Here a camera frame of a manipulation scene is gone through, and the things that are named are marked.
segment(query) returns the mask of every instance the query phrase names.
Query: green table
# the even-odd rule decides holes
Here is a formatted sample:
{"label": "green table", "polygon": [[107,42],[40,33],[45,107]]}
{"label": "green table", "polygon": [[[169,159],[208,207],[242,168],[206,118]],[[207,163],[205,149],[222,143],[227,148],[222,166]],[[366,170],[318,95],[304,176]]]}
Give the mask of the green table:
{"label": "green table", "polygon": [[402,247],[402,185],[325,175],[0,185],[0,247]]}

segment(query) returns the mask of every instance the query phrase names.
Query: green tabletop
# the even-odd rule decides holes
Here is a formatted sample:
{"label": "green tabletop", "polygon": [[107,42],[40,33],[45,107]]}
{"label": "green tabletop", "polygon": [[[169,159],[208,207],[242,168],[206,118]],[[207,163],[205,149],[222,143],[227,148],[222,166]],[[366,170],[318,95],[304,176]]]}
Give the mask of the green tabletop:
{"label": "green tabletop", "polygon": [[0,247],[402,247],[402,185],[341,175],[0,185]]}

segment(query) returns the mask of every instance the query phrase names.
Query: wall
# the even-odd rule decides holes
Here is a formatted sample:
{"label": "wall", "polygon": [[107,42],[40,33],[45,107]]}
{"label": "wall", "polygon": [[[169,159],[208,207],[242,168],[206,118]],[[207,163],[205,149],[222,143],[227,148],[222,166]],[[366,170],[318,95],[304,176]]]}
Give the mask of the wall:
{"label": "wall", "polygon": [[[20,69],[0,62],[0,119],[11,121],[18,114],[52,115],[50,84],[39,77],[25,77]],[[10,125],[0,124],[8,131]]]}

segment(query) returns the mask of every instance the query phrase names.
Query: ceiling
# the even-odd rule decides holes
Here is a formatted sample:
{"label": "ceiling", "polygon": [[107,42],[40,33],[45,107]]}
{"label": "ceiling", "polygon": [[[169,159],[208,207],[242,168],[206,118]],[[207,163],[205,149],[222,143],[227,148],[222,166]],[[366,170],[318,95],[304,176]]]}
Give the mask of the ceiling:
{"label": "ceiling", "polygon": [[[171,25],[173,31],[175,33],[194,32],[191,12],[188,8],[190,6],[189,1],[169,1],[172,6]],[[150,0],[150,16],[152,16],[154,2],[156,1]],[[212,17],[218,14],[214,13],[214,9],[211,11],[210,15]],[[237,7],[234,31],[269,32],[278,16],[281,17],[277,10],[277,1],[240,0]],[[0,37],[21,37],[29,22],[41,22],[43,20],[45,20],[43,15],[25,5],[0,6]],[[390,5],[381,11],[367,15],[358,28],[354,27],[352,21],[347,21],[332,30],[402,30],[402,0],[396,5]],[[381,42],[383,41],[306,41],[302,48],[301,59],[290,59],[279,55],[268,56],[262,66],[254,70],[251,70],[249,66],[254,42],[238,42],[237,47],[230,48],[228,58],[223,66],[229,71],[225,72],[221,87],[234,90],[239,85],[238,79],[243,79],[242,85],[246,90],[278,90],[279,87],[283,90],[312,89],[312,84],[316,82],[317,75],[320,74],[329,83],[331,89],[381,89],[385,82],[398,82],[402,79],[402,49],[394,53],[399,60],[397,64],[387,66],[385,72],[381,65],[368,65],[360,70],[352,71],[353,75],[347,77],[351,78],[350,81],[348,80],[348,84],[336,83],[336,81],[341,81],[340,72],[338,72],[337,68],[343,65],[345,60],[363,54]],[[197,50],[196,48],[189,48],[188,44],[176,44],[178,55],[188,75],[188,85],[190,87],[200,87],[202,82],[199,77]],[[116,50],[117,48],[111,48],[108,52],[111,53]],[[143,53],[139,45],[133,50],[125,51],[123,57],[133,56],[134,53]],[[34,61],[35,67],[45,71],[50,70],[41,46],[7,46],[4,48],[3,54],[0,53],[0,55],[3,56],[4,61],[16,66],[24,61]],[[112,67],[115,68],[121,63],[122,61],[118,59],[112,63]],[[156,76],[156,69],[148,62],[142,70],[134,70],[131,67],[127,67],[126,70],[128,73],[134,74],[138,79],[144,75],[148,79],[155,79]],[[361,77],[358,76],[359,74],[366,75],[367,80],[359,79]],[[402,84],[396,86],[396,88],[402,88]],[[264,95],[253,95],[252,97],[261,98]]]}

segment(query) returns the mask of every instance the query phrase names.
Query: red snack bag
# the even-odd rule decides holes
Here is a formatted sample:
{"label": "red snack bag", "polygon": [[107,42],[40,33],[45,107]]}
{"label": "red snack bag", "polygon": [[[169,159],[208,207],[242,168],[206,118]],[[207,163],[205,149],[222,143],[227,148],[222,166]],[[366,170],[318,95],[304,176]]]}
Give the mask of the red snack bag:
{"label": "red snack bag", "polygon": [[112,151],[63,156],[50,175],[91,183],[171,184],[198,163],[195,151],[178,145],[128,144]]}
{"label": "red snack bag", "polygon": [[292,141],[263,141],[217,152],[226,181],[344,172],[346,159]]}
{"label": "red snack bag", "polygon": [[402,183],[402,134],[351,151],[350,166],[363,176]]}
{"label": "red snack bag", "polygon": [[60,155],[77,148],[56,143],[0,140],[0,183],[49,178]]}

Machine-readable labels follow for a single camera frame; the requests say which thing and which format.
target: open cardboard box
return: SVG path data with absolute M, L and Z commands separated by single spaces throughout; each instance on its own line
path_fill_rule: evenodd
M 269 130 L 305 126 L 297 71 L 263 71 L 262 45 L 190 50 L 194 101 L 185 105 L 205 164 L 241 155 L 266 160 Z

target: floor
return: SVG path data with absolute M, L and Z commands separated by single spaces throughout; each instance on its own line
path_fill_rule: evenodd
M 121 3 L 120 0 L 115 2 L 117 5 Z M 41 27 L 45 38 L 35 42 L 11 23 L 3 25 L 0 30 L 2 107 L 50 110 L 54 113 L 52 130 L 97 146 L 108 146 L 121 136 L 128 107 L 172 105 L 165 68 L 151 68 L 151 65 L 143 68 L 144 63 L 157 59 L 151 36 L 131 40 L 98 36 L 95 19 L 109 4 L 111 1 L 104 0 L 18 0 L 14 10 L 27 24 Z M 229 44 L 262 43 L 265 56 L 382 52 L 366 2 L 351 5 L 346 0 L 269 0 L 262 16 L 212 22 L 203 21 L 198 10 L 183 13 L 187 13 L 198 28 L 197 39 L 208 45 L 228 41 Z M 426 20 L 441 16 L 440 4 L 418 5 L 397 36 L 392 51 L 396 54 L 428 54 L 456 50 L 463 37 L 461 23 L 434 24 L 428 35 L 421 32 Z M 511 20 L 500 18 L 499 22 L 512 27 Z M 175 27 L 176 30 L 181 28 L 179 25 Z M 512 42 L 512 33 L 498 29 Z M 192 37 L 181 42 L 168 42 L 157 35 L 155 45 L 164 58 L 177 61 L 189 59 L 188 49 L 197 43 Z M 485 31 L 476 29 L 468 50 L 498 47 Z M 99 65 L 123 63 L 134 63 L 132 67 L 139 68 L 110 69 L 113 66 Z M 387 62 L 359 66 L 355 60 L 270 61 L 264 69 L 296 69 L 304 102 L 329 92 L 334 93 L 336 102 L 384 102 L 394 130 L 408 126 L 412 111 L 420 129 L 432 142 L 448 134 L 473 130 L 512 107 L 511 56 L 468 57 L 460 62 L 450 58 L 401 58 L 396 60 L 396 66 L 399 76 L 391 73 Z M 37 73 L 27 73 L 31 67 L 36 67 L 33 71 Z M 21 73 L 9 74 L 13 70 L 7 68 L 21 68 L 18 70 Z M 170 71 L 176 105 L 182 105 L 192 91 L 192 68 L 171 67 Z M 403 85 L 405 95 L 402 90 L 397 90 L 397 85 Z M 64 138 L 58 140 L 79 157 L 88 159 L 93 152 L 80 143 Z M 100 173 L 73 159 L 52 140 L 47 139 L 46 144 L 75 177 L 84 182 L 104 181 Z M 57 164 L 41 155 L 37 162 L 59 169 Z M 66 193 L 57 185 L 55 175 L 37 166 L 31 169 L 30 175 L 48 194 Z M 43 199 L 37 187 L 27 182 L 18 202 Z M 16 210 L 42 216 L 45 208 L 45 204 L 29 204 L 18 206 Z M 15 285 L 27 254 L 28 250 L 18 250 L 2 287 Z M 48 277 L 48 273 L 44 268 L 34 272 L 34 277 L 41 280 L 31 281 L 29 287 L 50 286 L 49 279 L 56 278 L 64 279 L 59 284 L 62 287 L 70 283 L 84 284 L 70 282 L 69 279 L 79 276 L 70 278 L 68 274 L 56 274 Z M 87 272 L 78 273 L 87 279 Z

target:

• • • • • • •

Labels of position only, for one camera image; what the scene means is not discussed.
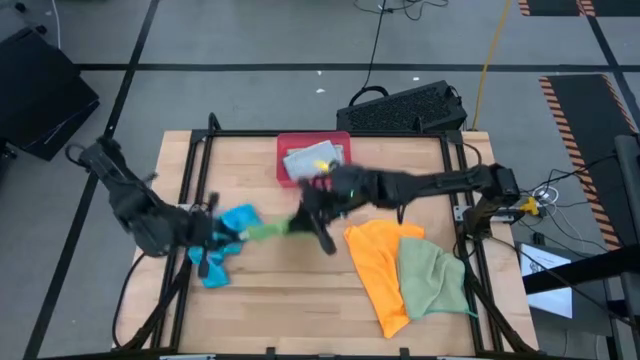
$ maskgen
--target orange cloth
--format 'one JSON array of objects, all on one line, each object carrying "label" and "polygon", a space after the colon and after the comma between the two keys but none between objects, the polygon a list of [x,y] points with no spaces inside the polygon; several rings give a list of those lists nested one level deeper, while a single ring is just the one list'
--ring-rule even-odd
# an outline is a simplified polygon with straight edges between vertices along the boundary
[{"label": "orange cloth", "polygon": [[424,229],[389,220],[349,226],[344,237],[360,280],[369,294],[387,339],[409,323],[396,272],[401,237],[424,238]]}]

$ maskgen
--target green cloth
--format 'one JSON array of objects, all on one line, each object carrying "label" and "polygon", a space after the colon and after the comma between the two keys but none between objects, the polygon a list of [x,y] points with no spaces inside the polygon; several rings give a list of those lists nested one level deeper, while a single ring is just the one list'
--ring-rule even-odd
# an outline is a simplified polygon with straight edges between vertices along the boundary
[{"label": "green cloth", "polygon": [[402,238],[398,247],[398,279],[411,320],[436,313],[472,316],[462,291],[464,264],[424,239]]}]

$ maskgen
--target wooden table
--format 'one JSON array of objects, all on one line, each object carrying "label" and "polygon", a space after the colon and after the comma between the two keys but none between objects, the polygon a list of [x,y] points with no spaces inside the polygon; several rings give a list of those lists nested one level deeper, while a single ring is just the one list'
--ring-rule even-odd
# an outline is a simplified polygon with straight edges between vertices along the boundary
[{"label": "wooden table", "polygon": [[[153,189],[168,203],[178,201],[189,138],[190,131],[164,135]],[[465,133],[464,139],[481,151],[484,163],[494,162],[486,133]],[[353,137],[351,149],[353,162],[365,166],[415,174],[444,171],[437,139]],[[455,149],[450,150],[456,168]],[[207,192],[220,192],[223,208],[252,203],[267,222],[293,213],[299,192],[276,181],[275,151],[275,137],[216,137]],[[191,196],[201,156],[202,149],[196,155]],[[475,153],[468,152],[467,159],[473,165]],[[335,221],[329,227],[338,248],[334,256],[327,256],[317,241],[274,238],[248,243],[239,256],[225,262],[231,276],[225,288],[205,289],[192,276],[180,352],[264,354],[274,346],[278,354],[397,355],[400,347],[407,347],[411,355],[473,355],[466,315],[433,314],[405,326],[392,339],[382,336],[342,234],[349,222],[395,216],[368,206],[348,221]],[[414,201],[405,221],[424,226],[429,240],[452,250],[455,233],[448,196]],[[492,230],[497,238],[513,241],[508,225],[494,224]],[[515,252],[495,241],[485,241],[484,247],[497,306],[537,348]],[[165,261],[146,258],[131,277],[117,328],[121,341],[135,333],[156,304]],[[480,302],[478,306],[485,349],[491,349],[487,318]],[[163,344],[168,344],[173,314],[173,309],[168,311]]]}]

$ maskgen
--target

• • • • • • •

Once you have found every line above holding the word "target", copy those lines.

▶ [RESPONSE TO THE EXERCISE]:
target: open cardboard box
target: floor
target:
--target orange cloth
--target green cloth
--target wooden table
--target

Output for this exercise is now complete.